Stockholm (AFP)

The Nobel Prize in Chemistry honored on Wednesday an American, a British and a Japanese, inventors of the lithium-ion battery that equips smartphones and electric cars and whose demand explodes in the face of the climate emergency.

The Nobel rewards the American John Goodenough, who becomes at 97 the oldest nobelist winner in history, the British Stanley Whittingham, born in 1941, and the Japanese Akira Yoshino, 71 years.

"This type of lightweight, rechargeable and powerful battery is now used everywhere," said the Royal Swedish Academy of Sciences, which awards the prize.

"It can store significant amounts of solar and wind energy, paving the way for a society free of fossil fuels," she added.

In the wake of the oil crises of the 1970s, Stanley Whittingham, now a professor at Binghamton University in New York State, is looking for non-fossil energy sources. That's how he discovered a method to produce energy from lithium, a metal so light that it floats on water.

John Goodenough, a professor at the University of Texas at Austin, then bets to increase the properties of innovation if the energy is produced from metal oxide instead of disulfide. In 1980, he demonstrated that the combination of cobalt oxide and lithium ions can produce up to 4 volts. From these discoveries, Akira Yoshino, 71 years old, created the first commercial battery, in 1985.

More than three decades later, the demand for lithium-ion batteries is exploding, particularly with the development of the electric vehicle market in the urgent context of global warming.

"I think climate change is a very serious challenge for humanity, and lithium-ion batteries can store electricity," said Akira Yoshino, a professor at Meijo University in Nagoya, Japan, interviewed after the announcement of its price.

- Lithium demand up -

At the beginning, only 6% of global lithium production was for batteries, but today it accounts for 35%. In addition to batteries, it is used in the manufacture of glass, ceramics, aluminum, drugs.

"Our everyday life depends on this lithium-ion battery, whether in our laptops, computers, hybrid or electric cars, all these electronic objects are based on lithium-ion technology", explained to AFP Jean-Marie Tarascon, CNRS chemist and professor at the Collège de France.

Driven by rising demand, global production has steadily increased in recent years: + 74% in 2017, then + 23% in 2018 to 85,000 tonnes of lithium, according to the annual report of the United States Geological Survey ( USGS).
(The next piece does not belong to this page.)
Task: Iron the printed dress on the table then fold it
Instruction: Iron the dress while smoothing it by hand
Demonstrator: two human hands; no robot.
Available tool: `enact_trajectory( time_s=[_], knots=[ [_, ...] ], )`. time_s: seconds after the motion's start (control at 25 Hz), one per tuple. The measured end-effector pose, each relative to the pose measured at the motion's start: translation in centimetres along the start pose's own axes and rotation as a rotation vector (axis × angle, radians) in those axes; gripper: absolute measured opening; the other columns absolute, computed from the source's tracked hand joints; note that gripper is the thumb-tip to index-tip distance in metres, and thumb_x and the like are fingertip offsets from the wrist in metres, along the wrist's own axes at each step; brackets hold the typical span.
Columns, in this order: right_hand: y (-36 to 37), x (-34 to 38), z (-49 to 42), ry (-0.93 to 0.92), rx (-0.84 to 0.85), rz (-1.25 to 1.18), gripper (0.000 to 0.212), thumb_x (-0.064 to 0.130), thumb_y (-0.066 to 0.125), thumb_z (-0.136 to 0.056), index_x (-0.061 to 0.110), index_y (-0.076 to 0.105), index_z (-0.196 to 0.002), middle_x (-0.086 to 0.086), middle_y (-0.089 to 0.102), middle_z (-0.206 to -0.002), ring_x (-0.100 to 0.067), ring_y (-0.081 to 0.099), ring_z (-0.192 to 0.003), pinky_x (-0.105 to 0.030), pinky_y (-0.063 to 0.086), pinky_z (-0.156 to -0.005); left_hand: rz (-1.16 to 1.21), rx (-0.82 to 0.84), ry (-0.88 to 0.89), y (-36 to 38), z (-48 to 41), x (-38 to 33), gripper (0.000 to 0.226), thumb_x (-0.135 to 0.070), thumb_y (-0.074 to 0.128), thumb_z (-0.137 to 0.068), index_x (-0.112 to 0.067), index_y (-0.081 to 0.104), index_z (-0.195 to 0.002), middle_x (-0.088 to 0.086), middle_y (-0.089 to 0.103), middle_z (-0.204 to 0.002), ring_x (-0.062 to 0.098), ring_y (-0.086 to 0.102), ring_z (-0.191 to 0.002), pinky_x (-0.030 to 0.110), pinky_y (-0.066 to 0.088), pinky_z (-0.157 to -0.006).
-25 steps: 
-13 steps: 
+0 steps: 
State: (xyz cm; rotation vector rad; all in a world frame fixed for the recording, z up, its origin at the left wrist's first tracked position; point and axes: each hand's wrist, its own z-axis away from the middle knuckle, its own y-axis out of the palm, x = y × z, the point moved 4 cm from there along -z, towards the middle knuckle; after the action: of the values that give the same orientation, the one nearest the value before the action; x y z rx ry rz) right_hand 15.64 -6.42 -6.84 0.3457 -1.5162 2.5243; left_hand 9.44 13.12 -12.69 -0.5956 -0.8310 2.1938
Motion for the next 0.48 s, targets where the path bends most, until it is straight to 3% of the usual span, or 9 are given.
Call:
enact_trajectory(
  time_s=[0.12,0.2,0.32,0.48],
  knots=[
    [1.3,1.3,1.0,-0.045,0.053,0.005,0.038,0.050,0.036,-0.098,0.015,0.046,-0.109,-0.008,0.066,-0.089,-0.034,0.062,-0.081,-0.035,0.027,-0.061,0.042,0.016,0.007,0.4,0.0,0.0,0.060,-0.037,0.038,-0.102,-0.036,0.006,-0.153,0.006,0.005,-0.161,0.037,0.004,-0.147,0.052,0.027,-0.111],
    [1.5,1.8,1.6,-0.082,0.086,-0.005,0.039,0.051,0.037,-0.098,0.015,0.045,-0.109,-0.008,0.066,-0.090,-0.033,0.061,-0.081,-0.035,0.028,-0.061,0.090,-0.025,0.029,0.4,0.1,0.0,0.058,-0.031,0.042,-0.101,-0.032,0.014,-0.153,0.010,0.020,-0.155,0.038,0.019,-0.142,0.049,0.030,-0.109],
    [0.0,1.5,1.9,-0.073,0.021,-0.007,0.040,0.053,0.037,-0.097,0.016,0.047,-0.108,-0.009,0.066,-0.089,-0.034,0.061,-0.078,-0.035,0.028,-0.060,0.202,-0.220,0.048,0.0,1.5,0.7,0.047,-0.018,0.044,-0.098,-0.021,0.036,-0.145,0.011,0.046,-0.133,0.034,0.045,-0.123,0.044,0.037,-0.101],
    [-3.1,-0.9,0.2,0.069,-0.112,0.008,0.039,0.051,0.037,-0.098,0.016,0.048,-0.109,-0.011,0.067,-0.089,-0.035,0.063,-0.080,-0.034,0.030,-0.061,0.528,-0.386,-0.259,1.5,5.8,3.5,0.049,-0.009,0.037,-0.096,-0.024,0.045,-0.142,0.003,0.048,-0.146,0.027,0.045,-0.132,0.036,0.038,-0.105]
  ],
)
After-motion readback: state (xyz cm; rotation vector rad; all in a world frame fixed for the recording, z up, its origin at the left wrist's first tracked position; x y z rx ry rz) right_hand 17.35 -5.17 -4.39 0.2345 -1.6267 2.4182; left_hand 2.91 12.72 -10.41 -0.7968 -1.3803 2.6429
In 2018, Australia was the world's largest producer of lithium (51,000 tons), followed by Chile (16,000), China (8,000) and Argentina (6,200).

- 5 award-winning women -

The 2018 chemistry prize went to American Frances Arnold and her compatriot George Smith and British Gregory Winter for their work exploiting the mechanisms of evolution to create new and better proteins in the laboratory.

Before Frances Arnold, Marie Curie (1911), her daughter Irene Joliot-Curie (1935), Dorothy Crowfoot Hodgkin (1964) and Ada Yonath (2009) were distinguished in chemistry.

When she received her award, Marie Curie became the first laureate, of all sexes and disciplines, to win two Nobel prizes, having already been awarded the Physics Prize in 1903.

Medicine opened the 2019 Nobel Prize on Monday with the coronation of two Americans William Kaelin and Gregg Semenza, as well as Briton Peter Ratcliffe, authors of discoveries on the adaptation of cells to lack of oxygen that open up promising prospects in the world. treatment of cancer and anemia.

The physics prize went on Tuesday to the Canadian-American James Peebles, who took his steps in those of Einstein to illuminate the origins of the universe, and the Swiss Michel Mayor and Didier Queloz who, first, revealed the existence of a planet outside the solar system.

Will follow the literature on Thursday that must see two winners, one for 2018, the other for 2019, after the Swedish Academy that awards it has postponed the award last year because of a scandal of sexual assault.

The winner of the Nobel Peace Prize will be unveiled Friday in Oslo before the economics prize that will conclude this season Monday.

The laureates receive a check of 9 million crowns (830,000 euros), to be shared if necessary between recipients of the same prize, as well as a medal and a diploma.